Christmas 1 (3)
In stark contrast, Herod’s domestic life was filled with turmoil, fostering his natural tendency toward cruelty and instability. He married ten wives, many for political reasons, including Mariamne, the granddaughter of the Hasmonean Hyrcanus II, and another Mariamne, daughter of the high priest Simon. Palace intrigue was rampant, spurred largely by Herod’s sister Salome and Alexandra, mother of the Hasmonean Mariamne, and scores of assassinations and executions ensued, including those of Hyrcanus II, Mariamne, her brother the high priest Aristobulus, and three of Herod’s own sons. Herod’s shifting favor, complicated by the assassinations, necessitated numerous revisions of his choice as successor; the sixth version of Herod’s final will, although disputed, named Archelaus as king of Judea and Samaria and Philip and Antipas as tetrarchs of the remaining territory. Herod died of arteriosclerosis in 4 B.C., shortly after executing his son Antipater and (unsuccessfully) ordering his sister Salome and her husband Alexas to murder several leading Jews in the hippodrome at Jericho, ostensibly to guarantee a period of national mourning at the time of Herod’s death.

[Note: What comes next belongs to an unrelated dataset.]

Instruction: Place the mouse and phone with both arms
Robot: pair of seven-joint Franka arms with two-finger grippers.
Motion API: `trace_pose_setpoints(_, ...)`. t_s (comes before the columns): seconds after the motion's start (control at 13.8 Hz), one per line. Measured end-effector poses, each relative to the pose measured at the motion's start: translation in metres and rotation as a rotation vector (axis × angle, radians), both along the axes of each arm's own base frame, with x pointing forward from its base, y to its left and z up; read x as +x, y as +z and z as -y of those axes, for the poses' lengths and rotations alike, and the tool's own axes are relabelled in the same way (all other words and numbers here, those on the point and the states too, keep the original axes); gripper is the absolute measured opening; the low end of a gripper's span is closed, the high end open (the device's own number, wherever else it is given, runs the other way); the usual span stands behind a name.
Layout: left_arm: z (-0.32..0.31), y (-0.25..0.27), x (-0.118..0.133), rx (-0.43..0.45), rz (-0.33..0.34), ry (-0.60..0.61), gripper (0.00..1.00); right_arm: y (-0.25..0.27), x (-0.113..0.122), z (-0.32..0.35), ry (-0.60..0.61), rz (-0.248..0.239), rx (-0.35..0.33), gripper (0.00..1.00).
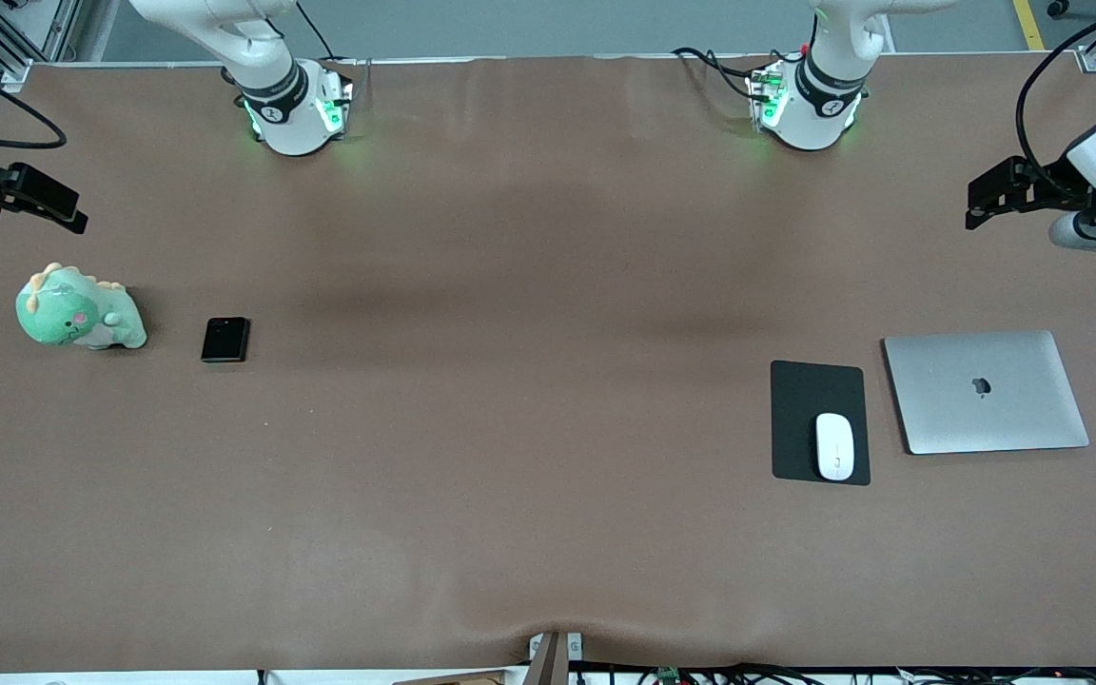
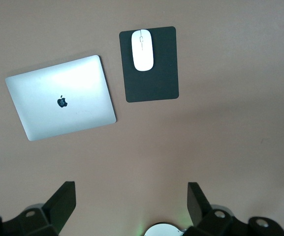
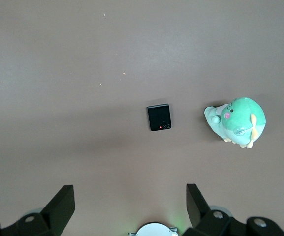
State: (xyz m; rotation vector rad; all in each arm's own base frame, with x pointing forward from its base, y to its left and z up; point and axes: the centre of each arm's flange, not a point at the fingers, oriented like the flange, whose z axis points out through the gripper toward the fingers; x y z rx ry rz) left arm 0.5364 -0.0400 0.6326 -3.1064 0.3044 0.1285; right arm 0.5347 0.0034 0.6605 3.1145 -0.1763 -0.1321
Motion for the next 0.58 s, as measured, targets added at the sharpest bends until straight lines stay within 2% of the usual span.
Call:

It was toward the end of Herod’s reign that Jesus was born (Matt. 2:1). Matthew reports that Herod viewed the birth as a threat to his own power (v. 3). Not only did he seek to destroy Jesus (v. 13), he also ordered the massacre of all male children at Bethlehem under the age of two (v. 16), a deed which, although otherwise unattested, was typical of Herod’s cruelty.